BRIEF ->
Each line from the start of the listing below through the line containing "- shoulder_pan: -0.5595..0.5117" should be reproduced exactly, with no others.

DATA FOR THE TASK ->
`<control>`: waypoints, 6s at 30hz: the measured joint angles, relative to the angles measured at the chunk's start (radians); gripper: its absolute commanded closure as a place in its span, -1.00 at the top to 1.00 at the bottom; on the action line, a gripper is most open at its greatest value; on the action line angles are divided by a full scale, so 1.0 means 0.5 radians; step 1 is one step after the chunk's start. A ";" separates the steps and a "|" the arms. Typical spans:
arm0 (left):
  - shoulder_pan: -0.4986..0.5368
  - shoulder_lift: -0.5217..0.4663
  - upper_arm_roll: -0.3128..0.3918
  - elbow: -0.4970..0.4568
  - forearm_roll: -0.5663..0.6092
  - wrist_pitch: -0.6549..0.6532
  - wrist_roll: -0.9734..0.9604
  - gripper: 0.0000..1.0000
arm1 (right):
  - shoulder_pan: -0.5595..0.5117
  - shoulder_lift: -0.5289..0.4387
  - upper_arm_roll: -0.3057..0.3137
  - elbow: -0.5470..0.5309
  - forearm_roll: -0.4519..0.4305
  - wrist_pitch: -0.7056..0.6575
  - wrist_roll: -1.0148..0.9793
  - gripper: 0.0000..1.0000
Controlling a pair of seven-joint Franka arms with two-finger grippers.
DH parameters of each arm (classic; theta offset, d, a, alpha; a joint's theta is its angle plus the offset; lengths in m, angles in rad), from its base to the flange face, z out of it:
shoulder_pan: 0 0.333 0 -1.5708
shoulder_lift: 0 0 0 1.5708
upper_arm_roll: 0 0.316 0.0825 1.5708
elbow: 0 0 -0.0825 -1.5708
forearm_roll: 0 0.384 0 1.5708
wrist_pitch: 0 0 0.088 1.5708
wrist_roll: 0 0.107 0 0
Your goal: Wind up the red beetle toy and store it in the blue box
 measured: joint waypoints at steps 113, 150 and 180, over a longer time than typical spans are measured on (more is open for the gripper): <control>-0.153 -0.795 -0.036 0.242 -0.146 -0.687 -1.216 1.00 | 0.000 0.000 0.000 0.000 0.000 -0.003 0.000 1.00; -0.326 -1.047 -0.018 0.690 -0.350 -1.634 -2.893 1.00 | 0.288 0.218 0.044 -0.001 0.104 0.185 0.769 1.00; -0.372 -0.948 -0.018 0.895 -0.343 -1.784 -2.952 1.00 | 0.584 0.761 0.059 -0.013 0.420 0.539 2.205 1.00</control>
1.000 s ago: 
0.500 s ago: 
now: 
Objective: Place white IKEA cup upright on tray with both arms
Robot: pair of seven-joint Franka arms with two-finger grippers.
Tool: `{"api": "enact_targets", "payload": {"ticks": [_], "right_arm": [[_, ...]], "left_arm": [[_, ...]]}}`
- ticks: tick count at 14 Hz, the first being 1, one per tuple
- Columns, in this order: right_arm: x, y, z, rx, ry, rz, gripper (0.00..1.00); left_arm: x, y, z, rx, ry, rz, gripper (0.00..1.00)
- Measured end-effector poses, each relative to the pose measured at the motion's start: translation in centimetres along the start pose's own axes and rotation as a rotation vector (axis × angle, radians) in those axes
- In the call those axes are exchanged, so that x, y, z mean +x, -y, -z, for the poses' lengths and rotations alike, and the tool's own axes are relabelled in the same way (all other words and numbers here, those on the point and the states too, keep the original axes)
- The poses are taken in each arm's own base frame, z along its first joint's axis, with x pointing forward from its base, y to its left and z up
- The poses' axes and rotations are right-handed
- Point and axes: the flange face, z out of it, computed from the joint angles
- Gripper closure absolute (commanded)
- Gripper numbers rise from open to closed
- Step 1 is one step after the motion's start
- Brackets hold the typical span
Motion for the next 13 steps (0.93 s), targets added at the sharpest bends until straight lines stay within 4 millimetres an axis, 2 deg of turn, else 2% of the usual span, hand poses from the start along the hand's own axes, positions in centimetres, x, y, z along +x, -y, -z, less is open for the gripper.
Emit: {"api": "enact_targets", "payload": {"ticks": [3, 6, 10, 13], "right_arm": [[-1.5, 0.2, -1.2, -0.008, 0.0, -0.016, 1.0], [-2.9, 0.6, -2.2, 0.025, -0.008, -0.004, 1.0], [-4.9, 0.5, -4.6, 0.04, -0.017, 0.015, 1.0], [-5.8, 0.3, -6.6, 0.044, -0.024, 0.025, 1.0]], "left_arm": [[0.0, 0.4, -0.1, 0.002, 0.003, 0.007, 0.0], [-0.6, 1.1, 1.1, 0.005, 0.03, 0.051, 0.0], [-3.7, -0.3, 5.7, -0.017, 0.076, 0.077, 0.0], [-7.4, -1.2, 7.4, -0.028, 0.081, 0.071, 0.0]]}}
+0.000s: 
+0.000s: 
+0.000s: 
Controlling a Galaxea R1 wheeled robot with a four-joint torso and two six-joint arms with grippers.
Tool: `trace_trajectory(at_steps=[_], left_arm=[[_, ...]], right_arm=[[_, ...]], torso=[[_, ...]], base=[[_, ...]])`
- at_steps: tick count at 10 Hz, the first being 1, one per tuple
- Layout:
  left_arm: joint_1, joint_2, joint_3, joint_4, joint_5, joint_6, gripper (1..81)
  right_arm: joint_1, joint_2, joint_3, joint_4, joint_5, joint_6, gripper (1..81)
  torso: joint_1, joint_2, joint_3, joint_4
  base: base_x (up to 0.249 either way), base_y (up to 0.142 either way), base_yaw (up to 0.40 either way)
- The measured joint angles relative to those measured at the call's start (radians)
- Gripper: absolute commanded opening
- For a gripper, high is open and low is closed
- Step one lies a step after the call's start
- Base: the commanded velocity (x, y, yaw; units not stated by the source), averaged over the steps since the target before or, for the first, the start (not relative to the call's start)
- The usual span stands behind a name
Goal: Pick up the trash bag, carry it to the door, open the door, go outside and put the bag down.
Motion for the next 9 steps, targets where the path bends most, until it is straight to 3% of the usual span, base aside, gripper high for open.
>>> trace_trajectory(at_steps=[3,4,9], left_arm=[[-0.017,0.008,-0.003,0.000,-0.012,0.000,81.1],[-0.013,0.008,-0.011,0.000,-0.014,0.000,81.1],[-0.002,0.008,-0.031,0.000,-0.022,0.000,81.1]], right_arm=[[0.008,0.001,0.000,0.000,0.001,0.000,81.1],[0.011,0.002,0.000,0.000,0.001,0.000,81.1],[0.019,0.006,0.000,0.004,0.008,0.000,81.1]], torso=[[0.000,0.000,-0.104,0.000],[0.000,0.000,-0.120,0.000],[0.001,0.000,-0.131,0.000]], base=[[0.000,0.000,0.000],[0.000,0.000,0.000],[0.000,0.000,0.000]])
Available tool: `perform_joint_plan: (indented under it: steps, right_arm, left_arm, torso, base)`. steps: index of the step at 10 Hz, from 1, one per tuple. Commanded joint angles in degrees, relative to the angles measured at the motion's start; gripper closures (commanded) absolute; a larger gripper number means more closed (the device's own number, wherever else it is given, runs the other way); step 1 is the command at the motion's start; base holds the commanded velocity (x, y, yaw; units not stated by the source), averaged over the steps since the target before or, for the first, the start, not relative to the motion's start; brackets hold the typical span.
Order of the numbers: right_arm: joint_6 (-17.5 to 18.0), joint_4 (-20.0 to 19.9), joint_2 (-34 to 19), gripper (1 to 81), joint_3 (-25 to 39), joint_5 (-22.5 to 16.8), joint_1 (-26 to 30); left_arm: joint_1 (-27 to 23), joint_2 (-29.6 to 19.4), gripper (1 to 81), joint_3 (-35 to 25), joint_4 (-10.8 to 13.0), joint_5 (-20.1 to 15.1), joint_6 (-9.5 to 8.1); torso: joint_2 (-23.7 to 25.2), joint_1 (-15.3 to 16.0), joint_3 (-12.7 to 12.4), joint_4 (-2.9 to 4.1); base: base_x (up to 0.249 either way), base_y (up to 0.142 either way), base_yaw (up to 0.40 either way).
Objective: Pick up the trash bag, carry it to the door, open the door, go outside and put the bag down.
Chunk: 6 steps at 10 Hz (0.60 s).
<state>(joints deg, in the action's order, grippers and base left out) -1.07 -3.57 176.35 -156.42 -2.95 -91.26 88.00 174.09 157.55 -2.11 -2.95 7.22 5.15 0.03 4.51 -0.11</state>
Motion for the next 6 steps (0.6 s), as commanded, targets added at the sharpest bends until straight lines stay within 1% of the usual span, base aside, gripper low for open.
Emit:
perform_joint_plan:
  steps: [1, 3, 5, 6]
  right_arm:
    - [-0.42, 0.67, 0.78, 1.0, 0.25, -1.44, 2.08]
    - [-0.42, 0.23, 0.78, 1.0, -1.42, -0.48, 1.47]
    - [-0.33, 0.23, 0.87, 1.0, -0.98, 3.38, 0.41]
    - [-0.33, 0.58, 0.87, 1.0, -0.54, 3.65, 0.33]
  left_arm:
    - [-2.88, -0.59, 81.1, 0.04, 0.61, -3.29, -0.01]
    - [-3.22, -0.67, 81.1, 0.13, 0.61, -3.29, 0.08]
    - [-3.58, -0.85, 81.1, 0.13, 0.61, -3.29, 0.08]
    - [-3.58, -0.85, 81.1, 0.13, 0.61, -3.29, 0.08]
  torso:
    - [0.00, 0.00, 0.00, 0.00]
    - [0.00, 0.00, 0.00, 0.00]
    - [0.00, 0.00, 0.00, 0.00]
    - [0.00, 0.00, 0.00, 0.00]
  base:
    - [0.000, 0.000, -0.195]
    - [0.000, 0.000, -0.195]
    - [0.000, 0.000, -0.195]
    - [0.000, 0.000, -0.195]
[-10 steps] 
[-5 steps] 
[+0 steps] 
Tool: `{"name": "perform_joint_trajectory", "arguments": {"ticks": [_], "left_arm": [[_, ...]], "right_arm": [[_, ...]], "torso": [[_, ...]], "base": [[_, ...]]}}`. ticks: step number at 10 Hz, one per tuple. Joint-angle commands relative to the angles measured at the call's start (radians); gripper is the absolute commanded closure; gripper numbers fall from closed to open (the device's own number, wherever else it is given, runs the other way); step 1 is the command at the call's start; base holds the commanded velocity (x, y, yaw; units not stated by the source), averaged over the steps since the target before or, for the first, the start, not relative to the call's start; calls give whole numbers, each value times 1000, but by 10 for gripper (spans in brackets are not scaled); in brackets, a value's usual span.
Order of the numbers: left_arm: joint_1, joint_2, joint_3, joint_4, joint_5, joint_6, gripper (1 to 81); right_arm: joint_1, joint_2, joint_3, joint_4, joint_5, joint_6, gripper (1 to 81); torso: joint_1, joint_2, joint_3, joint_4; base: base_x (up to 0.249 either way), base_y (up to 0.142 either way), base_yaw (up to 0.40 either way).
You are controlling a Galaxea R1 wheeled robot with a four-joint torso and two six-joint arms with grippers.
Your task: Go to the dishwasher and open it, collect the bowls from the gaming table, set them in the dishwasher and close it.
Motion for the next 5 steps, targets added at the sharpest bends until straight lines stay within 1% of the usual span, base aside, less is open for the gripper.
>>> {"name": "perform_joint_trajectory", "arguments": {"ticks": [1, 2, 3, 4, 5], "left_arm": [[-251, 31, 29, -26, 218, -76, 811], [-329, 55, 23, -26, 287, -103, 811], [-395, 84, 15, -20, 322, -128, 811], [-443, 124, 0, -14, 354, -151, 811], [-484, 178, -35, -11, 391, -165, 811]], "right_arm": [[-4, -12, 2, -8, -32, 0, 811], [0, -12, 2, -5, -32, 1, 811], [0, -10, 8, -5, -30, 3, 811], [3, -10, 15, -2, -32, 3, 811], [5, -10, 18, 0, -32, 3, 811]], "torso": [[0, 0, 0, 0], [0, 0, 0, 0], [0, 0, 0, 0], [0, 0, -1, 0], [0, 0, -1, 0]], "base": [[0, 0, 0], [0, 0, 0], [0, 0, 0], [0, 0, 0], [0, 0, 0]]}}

ANSWER ->
`<control>`: waypoints, 6s at 30hz: the measured joint angles, relative to the angles measured at the chunk's start (radians); gripper: its absolute commanded closure as a place in its span, -1.00 at the top to 1.00 at the bottom; on the action line, a gripper is most open at its greatest value; on the action line angles are divided by a full scale, so 1.0 means 0.5 radians; step 1 is one step after the chunk's start. A ";" separates the steps and a "|" the arms. Typical spans:
arm0 (left):
  - shoulder_pan: -0.4986..0.5368
  - shoulder_lift: -0.5217..0.4663
  - upper_arm_roll: -0.3128..0.3918
  - elbow: -0.4970..0.4568
  - forearm_roll: -0.5663..0.6092
  - wrist_pitch: -0.6549..0.6532
  - wrist_roll: -0.9734..0.9604
  - gripper: 0.0000..1.0000
arm1 (right):
  - shoulder_pan: -0.5595..0.5117

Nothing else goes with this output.